Semantic Uncertainty: Linguistic Invariances for Uncertainty Estimation in Natural Language Generation
Authors: Lorenz Kuhn, Yarin Gal, Sebastian Farquhar
ICLR 2023 | Conference PDF | Archive PDF | Plain Text | LLM Run Details
| Reproducibility Variable | Result | LLM Response |
|---|---|---|
| Research Type | Experimental | In comprehensive ablation studies we show that the semantic entropy is more predictive of model accuracy on question answering data sets than comparable baselines. |
| Researcher Affiliation | Academia | Lorenz Kuhn, Yarin Gal, Sebastian Farquhar OATML Group, Department of Computer Science, University of Oxford |
| Pseudocode | Yes | Algorithm pseudocode is provided in Appendix A.2. in Algorithm 1 we provide the pseudocode for our bi-directional entailment algorithm. |
| Open Source Code | Yes | All code and data used in our experiments are available at https://github.com/lorenzkuhn/semantic_uncertainty. We make all of our code, as well as the hand-labelled semantic equivalence dataset drawn from Trivia QA and Co QA, available under an MIT license. |
| Open Datasets | Yes | Datasets.

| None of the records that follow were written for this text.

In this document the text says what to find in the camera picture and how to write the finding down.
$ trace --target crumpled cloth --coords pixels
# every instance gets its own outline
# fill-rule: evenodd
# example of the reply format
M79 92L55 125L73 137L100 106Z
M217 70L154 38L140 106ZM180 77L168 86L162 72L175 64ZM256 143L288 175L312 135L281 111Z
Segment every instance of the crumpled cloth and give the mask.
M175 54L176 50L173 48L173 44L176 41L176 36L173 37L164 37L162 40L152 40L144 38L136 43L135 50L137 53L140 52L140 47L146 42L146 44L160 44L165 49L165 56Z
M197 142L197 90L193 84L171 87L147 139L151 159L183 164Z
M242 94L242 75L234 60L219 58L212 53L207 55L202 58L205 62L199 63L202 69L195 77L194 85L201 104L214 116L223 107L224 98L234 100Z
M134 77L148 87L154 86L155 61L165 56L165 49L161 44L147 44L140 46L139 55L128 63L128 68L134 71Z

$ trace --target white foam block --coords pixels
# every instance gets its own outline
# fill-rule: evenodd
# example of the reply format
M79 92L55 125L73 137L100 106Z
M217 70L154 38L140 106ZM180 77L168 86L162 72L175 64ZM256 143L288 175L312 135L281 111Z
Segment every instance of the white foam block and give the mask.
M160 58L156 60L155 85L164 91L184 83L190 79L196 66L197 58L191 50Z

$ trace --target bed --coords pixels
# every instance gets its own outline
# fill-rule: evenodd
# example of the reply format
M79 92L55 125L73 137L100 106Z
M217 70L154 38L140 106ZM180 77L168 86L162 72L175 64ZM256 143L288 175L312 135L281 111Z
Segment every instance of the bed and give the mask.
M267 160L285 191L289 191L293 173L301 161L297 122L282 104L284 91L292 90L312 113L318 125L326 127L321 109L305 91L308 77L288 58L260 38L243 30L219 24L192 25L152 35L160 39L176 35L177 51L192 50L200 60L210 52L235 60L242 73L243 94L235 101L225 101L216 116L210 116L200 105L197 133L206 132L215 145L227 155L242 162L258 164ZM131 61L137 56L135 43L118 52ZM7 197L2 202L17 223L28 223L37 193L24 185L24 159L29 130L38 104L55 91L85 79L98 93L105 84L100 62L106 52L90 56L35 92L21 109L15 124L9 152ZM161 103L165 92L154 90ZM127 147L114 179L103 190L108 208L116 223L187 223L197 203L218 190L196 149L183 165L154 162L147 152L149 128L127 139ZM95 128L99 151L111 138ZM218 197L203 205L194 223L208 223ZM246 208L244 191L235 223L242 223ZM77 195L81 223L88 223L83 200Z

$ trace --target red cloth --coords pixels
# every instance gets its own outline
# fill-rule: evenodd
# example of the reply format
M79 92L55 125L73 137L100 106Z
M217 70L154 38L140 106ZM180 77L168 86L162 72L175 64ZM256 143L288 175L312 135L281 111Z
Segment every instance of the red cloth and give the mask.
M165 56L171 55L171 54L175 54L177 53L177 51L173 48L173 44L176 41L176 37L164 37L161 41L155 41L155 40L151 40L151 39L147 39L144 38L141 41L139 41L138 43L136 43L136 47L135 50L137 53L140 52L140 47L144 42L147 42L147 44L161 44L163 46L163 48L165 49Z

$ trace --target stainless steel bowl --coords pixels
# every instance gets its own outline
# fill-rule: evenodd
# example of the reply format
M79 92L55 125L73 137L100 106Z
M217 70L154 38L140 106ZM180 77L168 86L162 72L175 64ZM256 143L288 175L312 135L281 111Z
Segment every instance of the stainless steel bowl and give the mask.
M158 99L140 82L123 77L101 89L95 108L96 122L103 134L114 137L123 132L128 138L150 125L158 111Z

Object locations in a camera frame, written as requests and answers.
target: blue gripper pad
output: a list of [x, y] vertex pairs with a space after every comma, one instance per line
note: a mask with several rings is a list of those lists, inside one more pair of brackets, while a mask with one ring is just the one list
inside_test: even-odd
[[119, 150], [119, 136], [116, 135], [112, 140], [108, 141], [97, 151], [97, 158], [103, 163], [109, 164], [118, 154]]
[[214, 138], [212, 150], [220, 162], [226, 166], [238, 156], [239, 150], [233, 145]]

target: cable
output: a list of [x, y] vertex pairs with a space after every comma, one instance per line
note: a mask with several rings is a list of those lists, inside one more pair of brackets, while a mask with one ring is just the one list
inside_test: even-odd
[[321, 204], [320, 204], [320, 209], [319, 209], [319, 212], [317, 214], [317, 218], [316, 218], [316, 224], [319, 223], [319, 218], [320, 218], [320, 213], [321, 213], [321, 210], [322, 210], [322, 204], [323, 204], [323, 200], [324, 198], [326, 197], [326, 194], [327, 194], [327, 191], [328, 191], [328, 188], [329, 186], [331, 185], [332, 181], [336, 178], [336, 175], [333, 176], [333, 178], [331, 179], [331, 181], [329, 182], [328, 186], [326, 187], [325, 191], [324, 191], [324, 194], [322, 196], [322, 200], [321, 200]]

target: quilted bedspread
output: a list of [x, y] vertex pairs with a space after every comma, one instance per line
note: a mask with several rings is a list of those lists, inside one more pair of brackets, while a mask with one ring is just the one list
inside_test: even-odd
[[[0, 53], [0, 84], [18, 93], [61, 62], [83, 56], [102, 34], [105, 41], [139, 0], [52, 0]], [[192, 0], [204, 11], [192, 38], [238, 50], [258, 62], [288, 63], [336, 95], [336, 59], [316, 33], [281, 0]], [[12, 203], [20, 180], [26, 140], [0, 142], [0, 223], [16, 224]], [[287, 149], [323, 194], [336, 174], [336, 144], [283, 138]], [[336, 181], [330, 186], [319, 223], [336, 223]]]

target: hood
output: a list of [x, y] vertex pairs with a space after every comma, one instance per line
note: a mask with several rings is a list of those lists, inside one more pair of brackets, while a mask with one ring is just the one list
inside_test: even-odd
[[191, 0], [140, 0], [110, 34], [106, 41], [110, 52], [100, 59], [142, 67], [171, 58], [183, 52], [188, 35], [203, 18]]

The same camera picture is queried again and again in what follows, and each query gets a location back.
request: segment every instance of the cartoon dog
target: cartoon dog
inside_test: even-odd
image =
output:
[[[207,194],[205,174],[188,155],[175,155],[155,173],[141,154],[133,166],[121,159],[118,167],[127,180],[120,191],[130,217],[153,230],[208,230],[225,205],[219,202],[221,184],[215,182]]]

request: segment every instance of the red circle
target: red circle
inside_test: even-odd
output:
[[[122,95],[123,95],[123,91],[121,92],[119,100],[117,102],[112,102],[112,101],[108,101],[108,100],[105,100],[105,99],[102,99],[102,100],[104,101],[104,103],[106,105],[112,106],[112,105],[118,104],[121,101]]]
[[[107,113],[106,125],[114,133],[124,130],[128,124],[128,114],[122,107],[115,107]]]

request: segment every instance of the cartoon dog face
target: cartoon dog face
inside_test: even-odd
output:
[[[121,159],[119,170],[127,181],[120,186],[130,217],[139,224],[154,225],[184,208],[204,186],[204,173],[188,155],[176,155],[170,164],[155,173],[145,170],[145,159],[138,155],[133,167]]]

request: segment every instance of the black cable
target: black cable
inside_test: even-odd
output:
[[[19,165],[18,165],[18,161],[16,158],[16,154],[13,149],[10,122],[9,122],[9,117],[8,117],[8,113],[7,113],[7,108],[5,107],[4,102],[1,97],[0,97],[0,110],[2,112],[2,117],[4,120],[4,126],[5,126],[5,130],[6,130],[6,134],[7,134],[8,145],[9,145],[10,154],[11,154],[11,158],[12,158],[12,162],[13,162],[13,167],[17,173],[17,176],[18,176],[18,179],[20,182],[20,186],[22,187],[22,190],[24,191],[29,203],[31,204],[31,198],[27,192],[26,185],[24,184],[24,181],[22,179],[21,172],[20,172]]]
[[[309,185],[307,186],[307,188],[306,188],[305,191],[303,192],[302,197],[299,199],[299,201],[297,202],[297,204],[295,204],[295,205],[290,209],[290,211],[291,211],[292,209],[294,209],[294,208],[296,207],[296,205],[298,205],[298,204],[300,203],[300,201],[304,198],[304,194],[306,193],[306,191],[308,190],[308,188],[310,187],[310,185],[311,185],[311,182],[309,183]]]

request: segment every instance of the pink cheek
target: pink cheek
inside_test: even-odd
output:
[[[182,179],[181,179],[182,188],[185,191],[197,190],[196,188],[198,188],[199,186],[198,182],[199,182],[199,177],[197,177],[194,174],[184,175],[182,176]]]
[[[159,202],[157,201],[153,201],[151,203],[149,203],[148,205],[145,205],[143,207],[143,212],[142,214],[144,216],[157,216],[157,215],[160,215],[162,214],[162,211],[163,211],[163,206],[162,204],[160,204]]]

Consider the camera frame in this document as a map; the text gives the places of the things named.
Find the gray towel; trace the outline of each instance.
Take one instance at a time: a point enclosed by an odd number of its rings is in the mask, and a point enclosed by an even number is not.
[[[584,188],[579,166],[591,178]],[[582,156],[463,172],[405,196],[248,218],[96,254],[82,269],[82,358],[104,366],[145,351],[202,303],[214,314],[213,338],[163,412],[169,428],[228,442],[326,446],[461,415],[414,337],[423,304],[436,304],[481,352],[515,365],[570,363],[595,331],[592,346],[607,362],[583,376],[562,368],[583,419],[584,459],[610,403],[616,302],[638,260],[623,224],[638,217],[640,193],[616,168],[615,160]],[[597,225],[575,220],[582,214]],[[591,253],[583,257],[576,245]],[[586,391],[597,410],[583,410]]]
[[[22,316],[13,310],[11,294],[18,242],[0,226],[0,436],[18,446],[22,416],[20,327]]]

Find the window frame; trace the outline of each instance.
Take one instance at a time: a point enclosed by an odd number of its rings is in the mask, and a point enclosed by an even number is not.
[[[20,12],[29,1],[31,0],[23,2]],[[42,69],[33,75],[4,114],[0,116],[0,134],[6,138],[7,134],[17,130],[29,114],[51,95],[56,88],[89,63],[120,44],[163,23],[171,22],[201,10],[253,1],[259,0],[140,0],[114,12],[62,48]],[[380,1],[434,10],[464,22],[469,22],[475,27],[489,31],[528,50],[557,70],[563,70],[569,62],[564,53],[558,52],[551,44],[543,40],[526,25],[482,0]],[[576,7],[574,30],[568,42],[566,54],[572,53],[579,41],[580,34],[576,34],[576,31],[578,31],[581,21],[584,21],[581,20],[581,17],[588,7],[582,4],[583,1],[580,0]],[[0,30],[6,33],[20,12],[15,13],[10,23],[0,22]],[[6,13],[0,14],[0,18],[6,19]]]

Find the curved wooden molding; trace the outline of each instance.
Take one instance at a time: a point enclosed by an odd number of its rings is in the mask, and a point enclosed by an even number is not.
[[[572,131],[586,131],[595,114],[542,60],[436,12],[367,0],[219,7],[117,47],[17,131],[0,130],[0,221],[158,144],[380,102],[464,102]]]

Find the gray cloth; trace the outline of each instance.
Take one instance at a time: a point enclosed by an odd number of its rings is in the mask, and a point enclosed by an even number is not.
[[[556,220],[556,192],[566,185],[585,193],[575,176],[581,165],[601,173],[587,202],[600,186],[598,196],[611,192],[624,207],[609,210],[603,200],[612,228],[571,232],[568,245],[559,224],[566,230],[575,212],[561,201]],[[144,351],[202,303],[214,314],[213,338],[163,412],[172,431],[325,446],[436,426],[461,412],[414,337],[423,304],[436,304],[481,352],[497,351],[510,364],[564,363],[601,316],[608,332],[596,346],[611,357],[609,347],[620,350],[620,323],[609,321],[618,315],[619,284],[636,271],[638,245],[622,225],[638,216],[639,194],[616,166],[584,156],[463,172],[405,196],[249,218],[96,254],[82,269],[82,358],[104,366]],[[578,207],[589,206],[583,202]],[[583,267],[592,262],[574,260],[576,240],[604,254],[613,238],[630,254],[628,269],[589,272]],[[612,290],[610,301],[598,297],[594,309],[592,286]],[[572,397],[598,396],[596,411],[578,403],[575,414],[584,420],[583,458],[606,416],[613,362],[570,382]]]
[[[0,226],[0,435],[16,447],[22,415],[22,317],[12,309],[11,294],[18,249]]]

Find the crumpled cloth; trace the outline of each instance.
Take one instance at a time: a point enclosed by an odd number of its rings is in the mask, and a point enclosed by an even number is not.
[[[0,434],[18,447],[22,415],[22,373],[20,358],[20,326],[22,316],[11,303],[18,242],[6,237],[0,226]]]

We use Co QA Reddy et al. (2019) as an open-book conversational question answering problem... We also use Trivia QA (Joshi et al., 2017) as a closed-book QA problem... |
| Dataset Splits | No | The paper uses pre-trained models and evaluates them on specific splits (development split, subset of training split) of publicly available datasets. It does not describe its own training/validation splits as it does not train the models from scratch. |
| Hardware Specification | Yes | We run all of our experiments on 80GB NVIDIA A100s. |
| Software Dependencies | No | We use both the OPT models and the Deberta-large model via the Hugging Face transformers library. This mentions software components but does not provide specific version numbers for the 'transformers' library. |
| Experiment Setup | Yes | We sample these sequences only from a single model using either multinomial sampling or multinomial beam sampling... the choice of sampling temperature... The optimal temperature is 0.5... we use beam search using the generate() function with num beams = 5 and do sample = True... by default we use multinomial sampling, that is generate() using do sample = True and num beams = 1. We use 10 sampled answers per question... For Trivia QA, we use a 10-shot prompt... |